Instructions for the task ::
Output the complete listing. Match it exactly.

Collected material ::
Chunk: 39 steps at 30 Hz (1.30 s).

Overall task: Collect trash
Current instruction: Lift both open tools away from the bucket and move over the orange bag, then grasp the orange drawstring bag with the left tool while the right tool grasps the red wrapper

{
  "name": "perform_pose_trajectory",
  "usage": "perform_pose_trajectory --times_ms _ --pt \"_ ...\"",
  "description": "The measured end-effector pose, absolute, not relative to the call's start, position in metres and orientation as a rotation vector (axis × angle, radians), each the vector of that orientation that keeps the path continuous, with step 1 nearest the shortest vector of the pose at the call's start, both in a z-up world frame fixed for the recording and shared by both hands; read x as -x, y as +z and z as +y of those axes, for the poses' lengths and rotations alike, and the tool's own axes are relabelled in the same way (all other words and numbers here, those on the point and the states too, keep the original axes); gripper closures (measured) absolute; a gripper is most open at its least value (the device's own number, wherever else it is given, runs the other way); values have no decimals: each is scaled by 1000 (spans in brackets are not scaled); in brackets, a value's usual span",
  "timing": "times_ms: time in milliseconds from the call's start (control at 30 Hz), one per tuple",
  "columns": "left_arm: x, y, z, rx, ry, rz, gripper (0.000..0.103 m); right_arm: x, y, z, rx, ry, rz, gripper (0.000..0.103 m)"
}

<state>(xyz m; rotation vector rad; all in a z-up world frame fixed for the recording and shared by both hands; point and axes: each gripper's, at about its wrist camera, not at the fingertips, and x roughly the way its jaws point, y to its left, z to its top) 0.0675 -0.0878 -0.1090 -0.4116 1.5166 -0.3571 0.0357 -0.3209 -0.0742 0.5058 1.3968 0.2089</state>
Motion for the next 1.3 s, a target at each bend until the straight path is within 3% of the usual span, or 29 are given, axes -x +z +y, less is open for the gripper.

Task solution ::
Chunk: 39 steps at 30 Hz (1.30 s).

Overall task: Collect trash
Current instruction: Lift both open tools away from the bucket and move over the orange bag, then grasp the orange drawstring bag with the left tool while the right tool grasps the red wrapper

{
  "name": "perform_pose_trajectory",
  "usage": "perform_pose_trajectory --times_ms _ --pt \"_ ...\"",
  "description": "The measured end-effector pose, absolute, not relative to the call's start, position in metres and orientation as a rotation vector (axis × angle, radians), each the vector of that orientation that keeps the path continuous, with step 1 nearest the shortest vector of the pose at the call's start, both in a z-up world frame fixed for the recording and shared by both hands; read x as -x, y as +z and z as +y of those axes, for the poses' lengths and rotations alike, and the tool's own axes are relabelled in the same way (all other words and numbers here, those on the point and the states too, keep the original axes); gripper closures (measured) absolute; a gripper is most open at its least value (the device's own number, wherever else it is given, runs the other way); values have no decimals: each is scaled by 1000 (spans in brackets are not scaled); in brackets, a value's usual span",
  "timing": "times_ms: time in milliseconds from the call's start (control at 30 Hz), one per tuple",
  "columns": "left_arm: x, y, z, rx, ry, rz, gripper (0.000..0.103 m); right_arm: x, y, z, rx, ry, rz, gripper (0.000..0.103 m)"
}

<state>(xyz m; rotation vector rad; all in a z-up world frame fixed for the recording and shared by both hands; point and axes: each gripper's, at about its wrist camera, not at the fingertips, and x roughly the way its jaws point, y to its left, z to its top) 0.0675 -0.0878 -0.1090 -0.4116 1.5166 -0.3571 0.0357 -0.3209 -0.0742 0.5058 1.3968 0.2089</state>
Motion for the next 1.3 s, a target at each bend until the straight path is within 3% of the usual span, or 29 are given, axes -x +z +y, less is open for the gripper.

A complete answer has now been given.